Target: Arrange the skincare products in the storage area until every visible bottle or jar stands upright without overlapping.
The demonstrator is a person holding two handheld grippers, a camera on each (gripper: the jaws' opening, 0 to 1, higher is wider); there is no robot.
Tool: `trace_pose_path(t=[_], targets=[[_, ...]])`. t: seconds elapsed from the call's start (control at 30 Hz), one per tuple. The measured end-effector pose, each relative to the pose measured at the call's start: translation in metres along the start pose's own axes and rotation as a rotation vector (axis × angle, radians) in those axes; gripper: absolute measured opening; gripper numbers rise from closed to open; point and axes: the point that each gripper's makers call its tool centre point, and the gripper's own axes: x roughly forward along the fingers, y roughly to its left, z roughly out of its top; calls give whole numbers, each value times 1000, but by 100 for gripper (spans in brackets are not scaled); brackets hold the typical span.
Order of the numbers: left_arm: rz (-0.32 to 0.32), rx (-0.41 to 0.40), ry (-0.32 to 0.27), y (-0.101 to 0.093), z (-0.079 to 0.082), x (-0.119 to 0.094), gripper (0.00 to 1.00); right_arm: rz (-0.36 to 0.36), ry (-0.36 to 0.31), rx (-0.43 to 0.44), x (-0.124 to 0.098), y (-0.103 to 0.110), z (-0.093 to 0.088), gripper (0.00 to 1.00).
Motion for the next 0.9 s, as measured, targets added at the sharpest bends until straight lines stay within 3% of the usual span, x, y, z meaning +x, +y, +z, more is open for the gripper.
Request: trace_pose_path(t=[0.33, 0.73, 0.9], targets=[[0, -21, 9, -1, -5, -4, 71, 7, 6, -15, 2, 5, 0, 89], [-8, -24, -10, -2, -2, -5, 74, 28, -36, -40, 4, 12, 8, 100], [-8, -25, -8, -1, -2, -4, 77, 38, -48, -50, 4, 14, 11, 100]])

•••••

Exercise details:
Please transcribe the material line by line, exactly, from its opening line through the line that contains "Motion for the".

Task result:
Target: Arrange the skincare products in the storage area until every visible bottle or jar stands upright without overlapping.
The demonstrator is a person holding two handheld grippers, a camera on each (gripper: the jaws' opening, 0 to 1, higher is wider); there is no robot.
Tool: `trace_pose_path(t=[_], targets=[[_, ...]])`. t: seconds elapsed from the call's start (control at 30 Hz), one per tuple. The measured end-effector pose, each relative to the pose measured at the call's start: translation in metres along the start pose's own axes and rotation as a rotation vector (axis × angle, radians) in those axes; gripper: absolute measured opening; gripper numbers rise from closed to open; point and axes: the point that each gripper's makers call its tool centre point, and the gripper's own axes: x roughly forward along the fingers, y roughly to its left, z roughly out of its top; calls give whole numbers, each value times 1000, but by 100 for gripper (spans in brackets are not scaled); brackets hold the typical span.
Order of the numbers: left_arm: rz (-0.32 to 0.32), rx (-0.41 to 0.40), ry (-0.32 to 0.27), y (-0.101 to 0.093), z (-0.079 to 0.082), x (-0.119 to 0.094), gripper (0.00 to 1.00); right_arm: rz (-0.36 to 0.36), ry (-0.36 to 0.31), rx (-0.43 to 0.44), x (-0.124 to 0.098), y (-0.103 to 0.110), z (-0.093 to 0.088), gripper (0.00 to 1.00).
Motion for the next 0.9 s, as measured, targets added at the sharpest bends until straight lines stay within 3% of the usual span, x, y, z meaning +x, +y, +z, more is open for the gripper.

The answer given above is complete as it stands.